Namun seniman adalah makhluk kreatif. Tembok beton tebal tidak akan menghalangi kreativitas mereka. Ruang dan waktu yang terbatas tak membuat mereka malas dan menyerah. Mereka selalu punya cara dan strategi untuk mensiasati keadaan, melawan keterbatasan, dan tetap bekerja untuk menghasilkan karya. Saya kira inilah yang dilakukan para perupa perempuan ini: Indah Fikriyyati, Luai Ihsani Fahmi, Novella, Adin Fahima Zulfa, dan Ittaqi Fawzia (Qifa). Karya mereka ditampilkan dalam Pameran “Takzir”, 22 – 24 Februari 2019 lalu di Panggung Krapyak, Yogyakarta.

Karya Indah Fikriyyati “Pada Sebuah Helai” sebagai contoh sangat memperlihatkan bagaimana strategi mensiasati keadaan dan keterbatasan ini. Indah melukis perempuan tanpa wajah, matahari dengan cahayanya, rumah yang sepi, bunga, bintang yang cerah dan lain-lain dalam sapuan-sapuan halus dan lembut, dengan warna yang kadang cerah, kadang muram. Lukisan-lukisan itu adalah tanggapan, pertanyaan, protes, teriakan, gumam dan lainnya dari Indah terhadap situasi dan keadaan sekitar. Misal tanggapannya terhadap ta’zir dan pandangan bahwa melukis figuratif itu bisa membahayakan iman. Indah mengekspresikan semua itu di atas kertas A4 dan A5 dengan menggunakan cat air.

Saya membayangkan setelah melukis ini, Indah akan menyimpan karya-karyanya itu dalam sebuah map, seperti orang menutup catatan harian yang baru ditulisnya. Melalui karya-karya dalam map itu ia mendekap kegembiraan, rasa marah, dan segala bentuk kenangannya.

Ia memanfaatkan bahan yang sederhana: kertas kwarto dan cat air. Tapi kesederhanaan itu tak menutup kenyataan bahwa karya ini sangat kuat dan bertenaga. Bayangkanlah satu atau dua dari lukisan di atas 30an kertas kwarto itu dipindahkan ke kanvas lebih besar. Akan muncul sebuah karya yang menarik dan indah.

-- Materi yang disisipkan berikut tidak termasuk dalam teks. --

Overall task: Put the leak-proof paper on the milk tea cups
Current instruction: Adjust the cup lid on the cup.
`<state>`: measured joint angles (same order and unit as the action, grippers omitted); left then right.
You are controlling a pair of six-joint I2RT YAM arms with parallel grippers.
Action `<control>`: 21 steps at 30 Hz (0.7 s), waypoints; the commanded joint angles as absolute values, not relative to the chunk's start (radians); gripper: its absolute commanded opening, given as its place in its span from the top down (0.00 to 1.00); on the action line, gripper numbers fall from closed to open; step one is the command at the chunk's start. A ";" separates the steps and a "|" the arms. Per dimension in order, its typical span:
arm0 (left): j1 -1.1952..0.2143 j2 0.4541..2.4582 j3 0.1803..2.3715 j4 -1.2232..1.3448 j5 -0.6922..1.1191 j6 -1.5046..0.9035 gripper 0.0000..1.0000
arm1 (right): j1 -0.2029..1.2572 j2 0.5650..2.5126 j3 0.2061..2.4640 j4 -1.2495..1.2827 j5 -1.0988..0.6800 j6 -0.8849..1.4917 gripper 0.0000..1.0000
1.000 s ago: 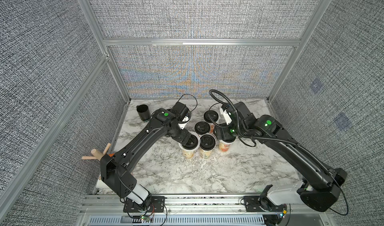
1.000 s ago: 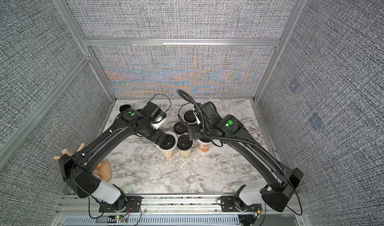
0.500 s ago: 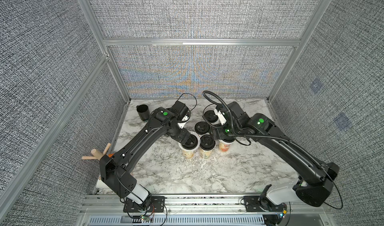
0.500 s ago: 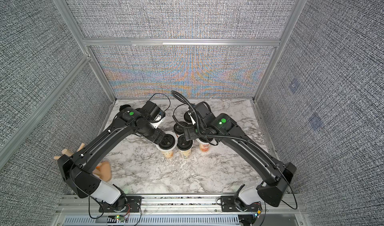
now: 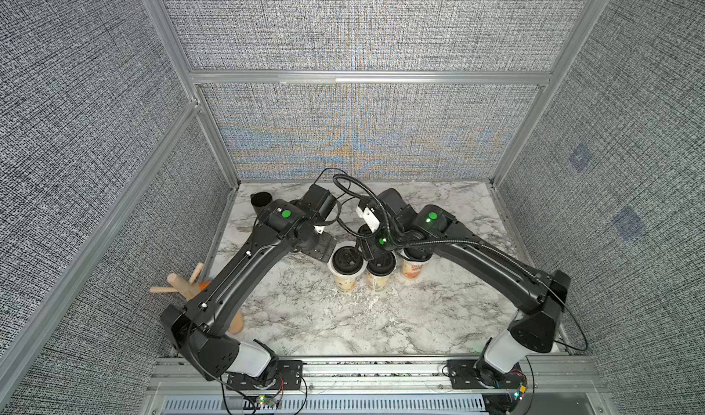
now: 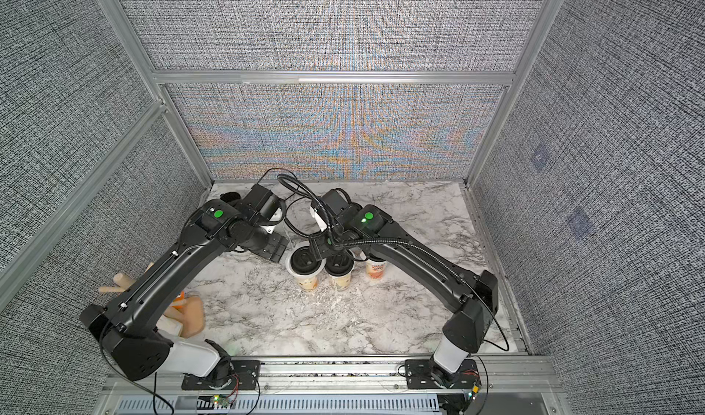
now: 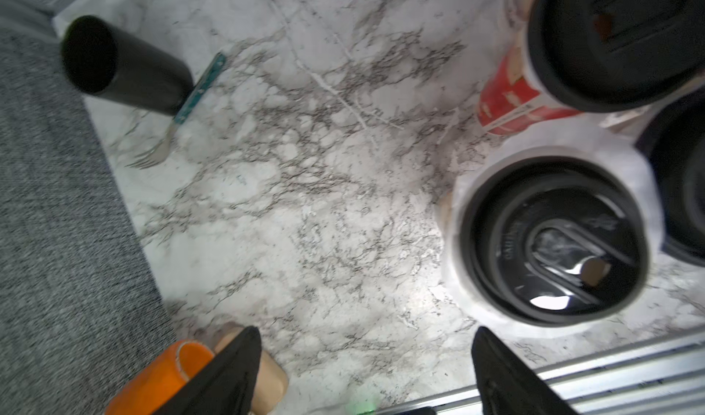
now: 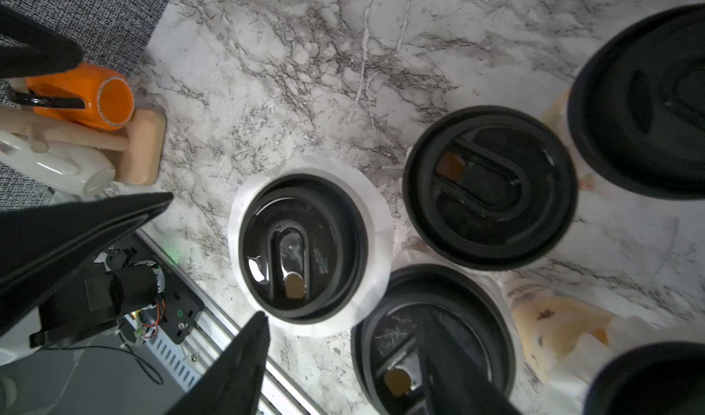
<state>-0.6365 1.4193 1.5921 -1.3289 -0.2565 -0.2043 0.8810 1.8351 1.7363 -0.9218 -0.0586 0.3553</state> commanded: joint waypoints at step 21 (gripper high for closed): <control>-0.560 1.284 1.508 -1.386 -0.385 -0.307 0.11 | 0.911 1.880 1.687 -0.847 -0.136 0.383 0.55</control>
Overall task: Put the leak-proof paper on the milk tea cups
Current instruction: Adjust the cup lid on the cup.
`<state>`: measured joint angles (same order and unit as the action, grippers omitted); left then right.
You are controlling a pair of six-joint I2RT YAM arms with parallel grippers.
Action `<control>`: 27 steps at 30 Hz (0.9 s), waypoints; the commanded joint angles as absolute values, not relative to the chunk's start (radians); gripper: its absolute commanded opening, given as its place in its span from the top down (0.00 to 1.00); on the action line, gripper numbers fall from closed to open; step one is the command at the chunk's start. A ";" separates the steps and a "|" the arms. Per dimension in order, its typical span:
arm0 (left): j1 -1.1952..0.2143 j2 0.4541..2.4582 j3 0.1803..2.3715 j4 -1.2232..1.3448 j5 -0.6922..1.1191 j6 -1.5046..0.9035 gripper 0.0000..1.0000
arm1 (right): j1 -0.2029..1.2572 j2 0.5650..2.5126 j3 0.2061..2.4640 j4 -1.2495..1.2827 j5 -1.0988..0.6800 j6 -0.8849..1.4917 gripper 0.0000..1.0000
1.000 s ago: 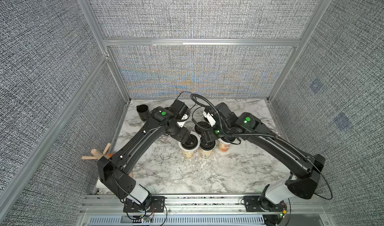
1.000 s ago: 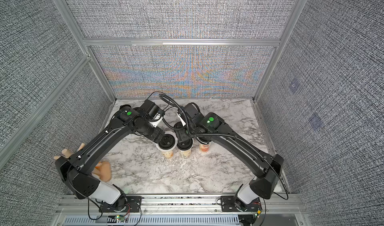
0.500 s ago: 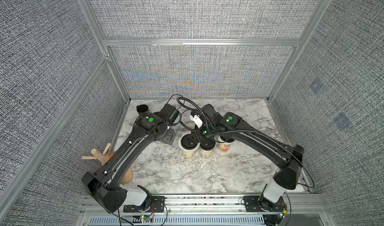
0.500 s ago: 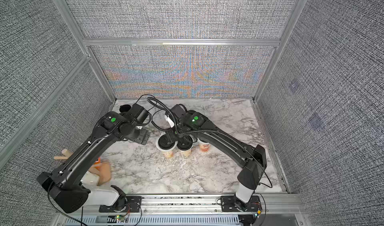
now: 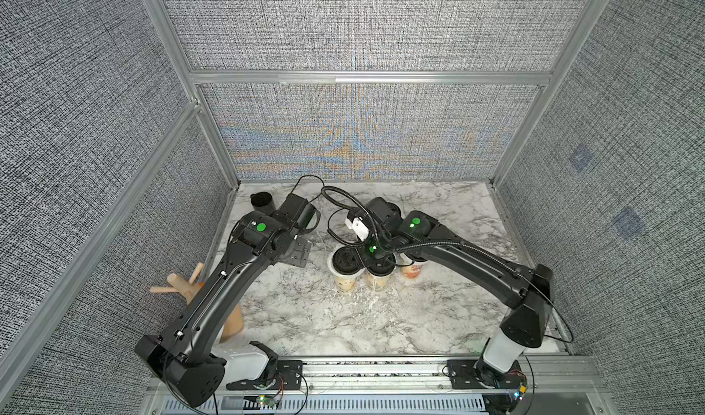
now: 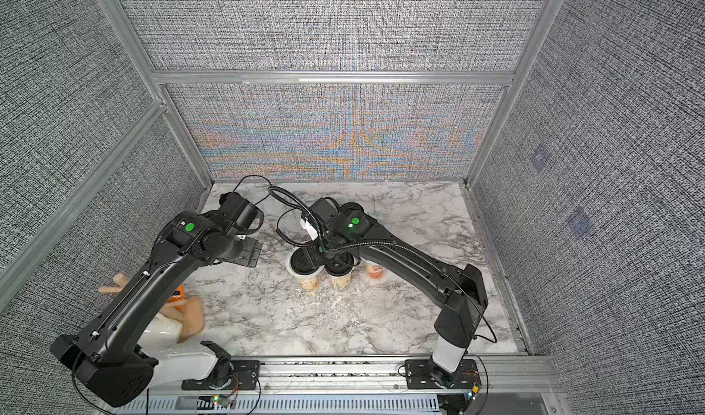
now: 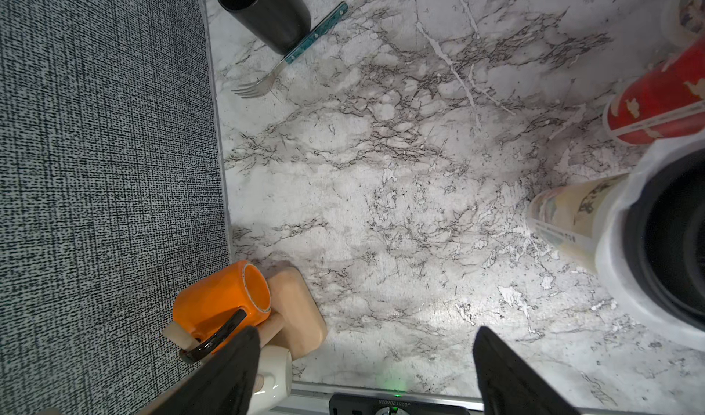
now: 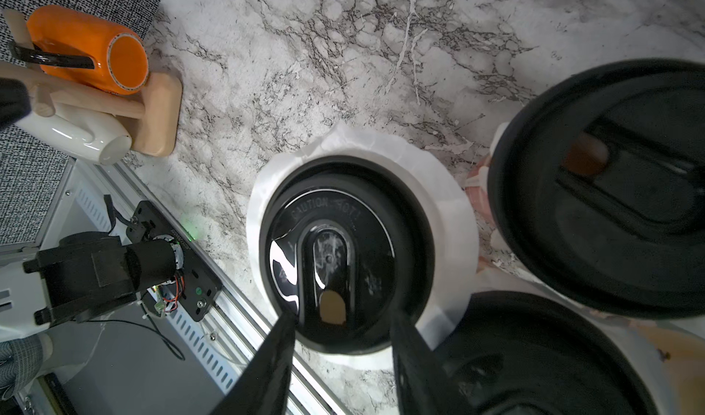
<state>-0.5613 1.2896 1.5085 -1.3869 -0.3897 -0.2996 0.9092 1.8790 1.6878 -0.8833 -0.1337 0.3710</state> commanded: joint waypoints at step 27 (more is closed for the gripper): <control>-0.560 1.254 1.489 -1.299 -0.234 -0.250 0.12 | 0.914 1.922 1.751 -0.864 -0.131 0.377 0.55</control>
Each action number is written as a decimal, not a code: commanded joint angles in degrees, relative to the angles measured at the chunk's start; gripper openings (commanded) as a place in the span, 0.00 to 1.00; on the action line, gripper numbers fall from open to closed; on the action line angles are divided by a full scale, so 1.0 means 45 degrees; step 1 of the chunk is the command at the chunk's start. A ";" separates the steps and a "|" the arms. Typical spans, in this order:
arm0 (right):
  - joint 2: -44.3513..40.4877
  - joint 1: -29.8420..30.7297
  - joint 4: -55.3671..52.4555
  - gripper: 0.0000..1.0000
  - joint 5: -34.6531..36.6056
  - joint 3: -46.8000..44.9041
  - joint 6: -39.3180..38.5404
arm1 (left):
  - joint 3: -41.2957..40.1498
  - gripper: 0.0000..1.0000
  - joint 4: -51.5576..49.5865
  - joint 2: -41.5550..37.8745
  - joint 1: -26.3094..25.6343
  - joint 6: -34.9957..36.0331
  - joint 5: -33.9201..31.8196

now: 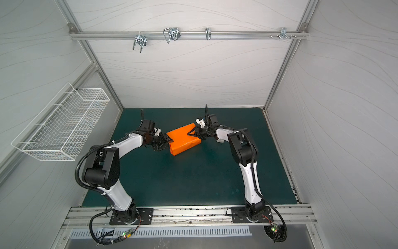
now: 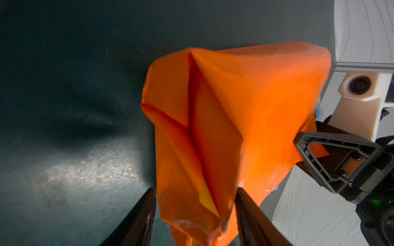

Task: Wrap a gift box in wrapping paper
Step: Stand up the gift box at the center of the table.

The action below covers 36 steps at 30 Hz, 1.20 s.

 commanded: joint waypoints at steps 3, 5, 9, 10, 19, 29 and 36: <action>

Dan Indah membuka map, mengeluarkan lukisan-lukisan di atas kertas kwarto yang berjumlah 30an tersebut. Kertas-kertas akan digantung secara acak dan beraturan. Bentuknya akan mengingatkan pada kemeriahan warna-warni jemuran pakaian di bagian-bagian nyelempit dari asrama pondok. Indah membagikan perasaan, pengalaman, kenangannya.

Karya Adin dan Qifa “Kontemplasi” berupa sebuah video hitam putih tentang bagaimana pertama kali seorang remaja perempuan memasuki dunia pesantren. Masuk ke pesantren berarti sebuah proses peralihan dari dunia yang bebas ke dunia yang terbatas, dunia ramai ke dunia hening. Sudut-sudut gambar yang diambil memperlihatkan mata seorang yang baru memasuki sebuah ruang yang asing: ia melihat tangga, sandal-sandal, jemuran, kasur, rak buku, dan lorong. Lalu sehimpunan para perempuan yang sedang mengaji, dan akhirnya ia bergabung dalam himpunan itu.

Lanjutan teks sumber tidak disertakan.